Grundlegende Überarbeitung von Safe Harbor notwendig

Auch schon vor den Snowden-Enthüllungen kam immer wieder Kritik am Safe-Harbor-Programm auf. Beispielsweise zeigten Untersuchungen wiederholt, dass Unternehmen zwar angaben, dem Programm beigetreten zu sein, ohne aber in der Praxis die Grundsätze einzuhalten. Auch fanden sich auf der Liste des US-Handelsministeriums Unternehmen, die gar nicht mehr Mitglied des Programms waren. Darum verhandelt die EU-Kommission derzeit mit dem USA über eine Überarbeitung des Programms.

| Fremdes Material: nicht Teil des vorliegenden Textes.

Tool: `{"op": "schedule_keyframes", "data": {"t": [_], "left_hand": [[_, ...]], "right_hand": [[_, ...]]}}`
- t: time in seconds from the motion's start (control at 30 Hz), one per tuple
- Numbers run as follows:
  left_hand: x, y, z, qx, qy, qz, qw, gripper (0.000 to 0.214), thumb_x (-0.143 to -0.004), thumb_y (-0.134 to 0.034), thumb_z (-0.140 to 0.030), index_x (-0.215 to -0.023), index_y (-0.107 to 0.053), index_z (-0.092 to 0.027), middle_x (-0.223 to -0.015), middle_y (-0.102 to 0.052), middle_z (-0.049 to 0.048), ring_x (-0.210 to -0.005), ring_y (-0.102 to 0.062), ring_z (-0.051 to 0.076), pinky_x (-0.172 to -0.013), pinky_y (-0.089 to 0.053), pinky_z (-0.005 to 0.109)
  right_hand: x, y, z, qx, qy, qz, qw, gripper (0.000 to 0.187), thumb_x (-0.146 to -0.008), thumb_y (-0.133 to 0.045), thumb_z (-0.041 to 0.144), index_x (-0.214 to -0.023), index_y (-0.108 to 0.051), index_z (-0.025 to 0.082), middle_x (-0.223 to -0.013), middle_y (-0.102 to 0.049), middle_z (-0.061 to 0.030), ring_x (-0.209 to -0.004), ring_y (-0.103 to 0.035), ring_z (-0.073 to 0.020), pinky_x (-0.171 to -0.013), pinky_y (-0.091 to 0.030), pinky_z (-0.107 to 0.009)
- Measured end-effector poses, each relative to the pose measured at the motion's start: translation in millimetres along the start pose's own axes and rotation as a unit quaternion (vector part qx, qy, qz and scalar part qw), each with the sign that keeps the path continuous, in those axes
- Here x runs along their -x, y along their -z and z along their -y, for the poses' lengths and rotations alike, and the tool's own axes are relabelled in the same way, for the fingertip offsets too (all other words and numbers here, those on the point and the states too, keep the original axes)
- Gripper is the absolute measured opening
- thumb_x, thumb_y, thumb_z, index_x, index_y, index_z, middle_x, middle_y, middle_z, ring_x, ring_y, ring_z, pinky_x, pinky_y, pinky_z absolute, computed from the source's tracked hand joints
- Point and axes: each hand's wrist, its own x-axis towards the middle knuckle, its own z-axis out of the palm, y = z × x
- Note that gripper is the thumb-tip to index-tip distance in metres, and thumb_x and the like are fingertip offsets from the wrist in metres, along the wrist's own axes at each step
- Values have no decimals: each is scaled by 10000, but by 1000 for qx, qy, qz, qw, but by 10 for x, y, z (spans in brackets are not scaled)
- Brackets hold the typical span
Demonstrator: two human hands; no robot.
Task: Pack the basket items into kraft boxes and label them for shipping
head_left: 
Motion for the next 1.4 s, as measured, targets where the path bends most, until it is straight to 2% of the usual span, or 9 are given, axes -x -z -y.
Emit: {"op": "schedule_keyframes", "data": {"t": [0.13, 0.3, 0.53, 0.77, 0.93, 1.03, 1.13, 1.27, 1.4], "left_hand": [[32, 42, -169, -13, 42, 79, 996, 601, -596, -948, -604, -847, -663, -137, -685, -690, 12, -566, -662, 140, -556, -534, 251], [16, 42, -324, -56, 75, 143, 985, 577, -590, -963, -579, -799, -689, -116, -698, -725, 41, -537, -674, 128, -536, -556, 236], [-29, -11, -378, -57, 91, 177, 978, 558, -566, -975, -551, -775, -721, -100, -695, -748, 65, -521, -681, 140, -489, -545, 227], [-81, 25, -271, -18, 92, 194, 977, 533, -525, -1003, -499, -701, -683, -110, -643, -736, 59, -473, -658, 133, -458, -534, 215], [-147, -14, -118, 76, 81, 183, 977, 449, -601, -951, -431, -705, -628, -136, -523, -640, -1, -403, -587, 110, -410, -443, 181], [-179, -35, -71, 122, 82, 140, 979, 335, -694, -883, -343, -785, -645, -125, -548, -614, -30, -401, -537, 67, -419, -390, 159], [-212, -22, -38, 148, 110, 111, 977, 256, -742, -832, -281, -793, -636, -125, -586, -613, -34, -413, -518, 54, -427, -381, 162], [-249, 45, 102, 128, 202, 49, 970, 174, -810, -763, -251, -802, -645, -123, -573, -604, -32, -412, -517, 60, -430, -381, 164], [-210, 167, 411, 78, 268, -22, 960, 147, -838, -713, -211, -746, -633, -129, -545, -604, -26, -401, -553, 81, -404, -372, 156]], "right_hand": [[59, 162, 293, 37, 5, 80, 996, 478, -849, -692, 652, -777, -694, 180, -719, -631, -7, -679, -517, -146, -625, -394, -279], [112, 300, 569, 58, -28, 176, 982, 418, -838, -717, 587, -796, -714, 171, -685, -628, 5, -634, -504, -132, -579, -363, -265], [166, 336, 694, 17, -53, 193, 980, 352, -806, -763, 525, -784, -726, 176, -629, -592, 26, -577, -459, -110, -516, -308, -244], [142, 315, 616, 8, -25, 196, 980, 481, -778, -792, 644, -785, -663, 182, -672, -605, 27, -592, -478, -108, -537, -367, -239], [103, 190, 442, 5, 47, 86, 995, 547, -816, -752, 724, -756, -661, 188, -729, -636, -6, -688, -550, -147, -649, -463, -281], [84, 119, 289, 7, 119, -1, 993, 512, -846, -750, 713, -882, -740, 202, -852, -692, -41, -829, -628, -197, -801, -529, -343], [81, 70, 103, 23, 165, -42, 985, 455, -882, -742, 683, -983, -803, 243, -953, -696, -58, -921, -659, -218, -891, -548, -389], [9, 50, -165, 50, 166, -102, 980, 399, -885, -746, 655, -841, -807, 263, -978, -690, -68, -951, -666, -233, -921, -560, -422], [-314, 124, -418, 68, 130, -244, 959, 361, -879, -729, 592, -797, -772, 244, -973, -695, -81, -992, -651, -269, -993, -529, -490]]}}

Pläne der EU-Kommission reichen nicht aus

Nach den bisherigen Plänen der EU-Kommission soll das Programm im Kern jedoch nicht grundsätzlich geändert werden. Weiterhin soll es bei einer reinen Selbstverpflichtung der US-Unternehmen bleiben. Zertifizierungen der Unternehmen durch unabhängige Stellen vor Beginn eines Datentransfers in die USA sind nicht vorgesehen. Zwar soll es Überprüfungen durch das US-Handelsministerium bei den Unternehmen geben, aber der Umfang und die Intensität dieser Kontrollen wurden bisher nicht festgelegt. Nach den derzeitigen Plänen soll außerdem lediglich die zuständige EU-Datenschutzbehörde informiert werden, wenn es zu Beschwerden kommt oder es fragwürdig ist, ob die Bestimmungen durch ein Unternehmen eingehalten werden. Viel effektiver wäre es aber, wenn immer eine Überprüfung der Unternehmen erfolgen muss, sobald eine europäische Datenschutzbehörde die Einhaltung der Bestimmungen bezweifelt. Nur so kann ein wirksamer Schutz für die Daten der Verbraucher erreicht und das verloren gegangene Vertrauen in das Safe Harbor Programm zurück erobert werden.